Heße: Zunächst ist es die Weite. Das Erzbistum Köln ist flächenmäßig
klein. Hamburg ist das größte Flächenbistum in Deutschland. Damit habe ich Wege zu
überbrücken, von denen ich in Köln gar nicht zu träumen wagte. In Köln war man von
Köln aus in etwa einer Stunde in jeder Ecke des Bistums. Hier in Hamburg brauche ich
bis zur äußersten Pfarrei in Mecklenburg über drei Stunden mit dem Auto. Das heißt,
ich bin oft am Wochenende in den Gemeinden unterwegs und übernachte beim Pfarrer im
Pfarrhaus, um einfach die Wege zu sparen. Also Weite ist etwas, was ich neu lernen
muss, und dann natürlich Diaspora. In der Weite sind wenige Katholiken, und die Diasporakirche
ist eine sehr junge Kirche. Wir haben keine alten Kirchen - die sind heute alle evangelisch.

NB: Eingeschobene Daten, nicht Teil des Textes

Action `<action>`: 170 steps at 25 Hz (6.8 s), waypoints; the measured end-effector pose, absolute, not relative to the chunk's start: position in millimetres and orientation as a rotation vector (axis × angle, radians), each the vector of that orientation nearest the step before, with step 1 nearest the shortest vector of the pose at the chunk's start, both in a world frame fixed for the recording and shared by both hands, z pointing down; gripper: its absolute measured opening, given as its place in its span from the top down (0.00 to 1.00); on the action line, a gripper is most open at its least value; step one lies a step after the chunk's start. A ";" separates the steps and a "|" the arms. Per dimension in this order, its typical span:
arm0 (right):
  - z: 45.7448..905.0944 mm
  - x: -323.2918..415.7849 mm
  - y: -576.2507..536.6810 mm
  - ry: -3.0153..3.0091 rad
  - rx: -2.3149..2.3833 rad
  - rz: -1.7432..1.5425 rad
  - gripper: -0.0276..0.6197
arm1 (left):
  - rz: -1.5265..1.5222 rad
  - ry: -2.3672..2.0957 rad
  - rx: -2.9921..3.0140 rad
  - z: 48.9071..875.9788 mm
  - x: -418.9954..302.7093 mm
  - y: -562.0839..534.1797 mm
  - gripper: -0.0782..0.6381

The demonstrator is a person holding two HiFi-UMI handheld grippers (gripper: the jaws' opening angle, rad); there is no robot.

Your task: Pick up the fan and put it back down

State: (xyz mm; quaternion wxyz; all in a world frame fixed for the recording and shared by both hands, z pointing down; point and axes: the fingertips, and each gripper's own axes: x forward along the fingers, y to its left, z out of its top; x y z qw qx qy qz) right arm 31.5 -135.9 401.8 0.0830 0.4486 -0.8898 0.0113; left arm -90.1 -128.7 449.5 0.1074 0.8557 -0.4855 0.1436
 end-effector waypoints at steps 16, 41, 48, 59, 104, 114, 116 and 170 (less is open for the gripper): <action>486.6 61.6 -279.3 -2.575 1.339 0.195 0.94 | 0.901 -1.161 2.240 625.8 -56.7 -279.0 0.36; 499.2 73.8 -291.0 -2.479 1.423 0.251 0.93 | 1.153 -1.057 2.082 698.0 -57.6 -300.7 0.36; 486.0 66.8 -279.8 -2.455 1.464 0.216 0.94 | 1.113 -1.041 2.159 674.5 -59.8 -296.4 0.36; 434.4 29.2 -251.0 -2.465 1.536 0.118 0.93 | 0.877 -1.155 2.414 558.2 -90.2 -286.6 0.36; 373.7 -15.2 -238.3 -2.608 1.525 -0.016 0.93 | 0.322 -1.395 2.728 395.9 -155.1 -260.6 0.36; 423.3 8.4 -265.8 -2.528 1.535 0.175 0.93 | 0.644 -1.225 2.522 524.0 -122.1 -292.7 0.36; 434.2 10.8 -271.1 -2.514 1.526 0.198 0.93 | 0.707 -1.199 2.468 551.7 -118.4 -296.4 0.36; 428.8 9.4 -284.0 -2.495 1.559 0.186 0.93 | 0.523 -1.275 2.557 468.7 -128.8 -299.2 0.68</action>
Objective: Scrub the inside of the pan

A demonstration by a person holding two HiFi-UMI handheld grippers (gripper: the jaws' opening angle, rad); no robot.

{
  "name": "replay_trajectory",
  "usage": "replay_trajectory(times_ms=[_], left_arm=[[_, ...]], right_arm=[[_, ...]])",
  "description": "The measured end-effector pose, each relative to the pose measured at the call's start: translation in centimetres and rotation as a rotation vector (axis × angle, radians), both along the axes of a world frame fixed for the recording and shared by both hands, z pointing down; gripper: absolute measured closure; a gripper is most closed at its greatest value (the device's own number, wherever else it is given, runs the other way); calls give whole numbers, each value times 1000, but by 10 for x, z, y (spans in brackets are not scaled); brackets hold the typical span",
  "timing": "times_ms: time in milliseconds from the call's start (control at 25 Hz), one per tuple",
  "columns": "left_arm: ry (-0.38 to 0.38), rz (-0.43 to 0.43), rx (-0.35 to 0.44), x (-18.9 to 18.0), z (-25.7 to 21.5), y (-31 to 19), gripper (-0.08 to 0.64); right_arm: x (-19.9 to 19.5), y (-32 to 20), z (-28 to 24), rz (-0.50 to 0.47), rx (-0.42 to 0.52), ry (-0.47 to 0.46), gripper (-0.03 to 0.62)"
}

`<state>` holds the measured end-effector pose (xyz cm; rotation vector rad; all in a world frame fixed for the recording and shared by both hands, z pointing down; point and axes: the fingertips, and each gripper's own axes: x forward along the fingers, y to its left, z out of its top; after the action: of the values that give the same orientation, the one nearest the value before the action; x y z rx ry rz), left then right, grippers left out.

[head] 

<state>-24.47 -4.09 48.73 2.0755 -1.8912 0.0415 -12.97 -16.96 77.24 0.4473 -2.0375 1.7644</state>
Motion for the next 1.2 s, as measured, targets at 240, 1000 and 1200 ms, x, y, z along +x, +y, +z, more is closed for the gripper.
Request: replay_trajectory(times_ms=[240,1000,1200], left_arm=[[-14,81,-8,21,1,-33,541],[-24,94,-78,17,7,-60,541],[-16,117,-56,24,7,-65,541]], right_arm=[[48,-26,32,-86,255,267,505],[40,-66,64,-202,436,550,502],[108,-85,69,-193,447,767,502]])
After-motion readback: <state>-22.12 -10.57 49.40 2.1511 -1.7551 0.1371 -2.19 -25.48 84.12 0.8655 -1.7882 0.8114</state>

Die jungen Kirchen sind alle im letzten Jahrhundert, zum Teil nach dem Krieg entstanden
und meistens versteckt. Mir liegt daran, darauf Acht zu geben, dass wir Katholiken
da oben im Norden uns überhaupt nicht verstecken brauchen, sondern dass wir hinaus
gehen in die Gesellschaft. Wie Papst Franziskus das immer wieder sagt, an die Ränder,
hinein in die Gesellschaft. Und Ränder heißt jetzt nicht nur sozialer Brennpunkt,
sondern Rand heißt auch, da hinzugehen, wo Menschen sind, die Probleme und Nöte haben.
RV: Sie sind nun knapp 100 Tage in Hamburg. Haben Sie sich als
„kölscher Jung“ im Norden schon ein wenig eingelebt?
Heße: Ich werde wahrscheinlich immer der kölsche Jung bleiben, wenn
man da geboren ist, dann ist das halt so, aber ich fühle mich schon recht wohl oben
im Norden! Ich bin jetzt in den 100 Tagen einmal zur Goldhochzeit meiner Eltern in
Köln gewesen und einmal zum Treffen mit meinem Weihekurs, das haben wir immer zu unserem
Weihetag, noch nicht öfter. Ich habe mir das bewusst so auferlegt, um in Hamburg Wurzeln
zu schlagen und nicht immer auf zwei Hochzeiten zu tanzen. Ich fühle mich jedenfalls
wohl und ich freue mich, dass jetzt die schöne Jahreszeit kommt. Wenn ich da im Winter
angefangen hätte, wäre es wahrscheinlich anders gewesen. Aber ich kann mich über die
ersten 100 Tage überhaupt nicht beklagen.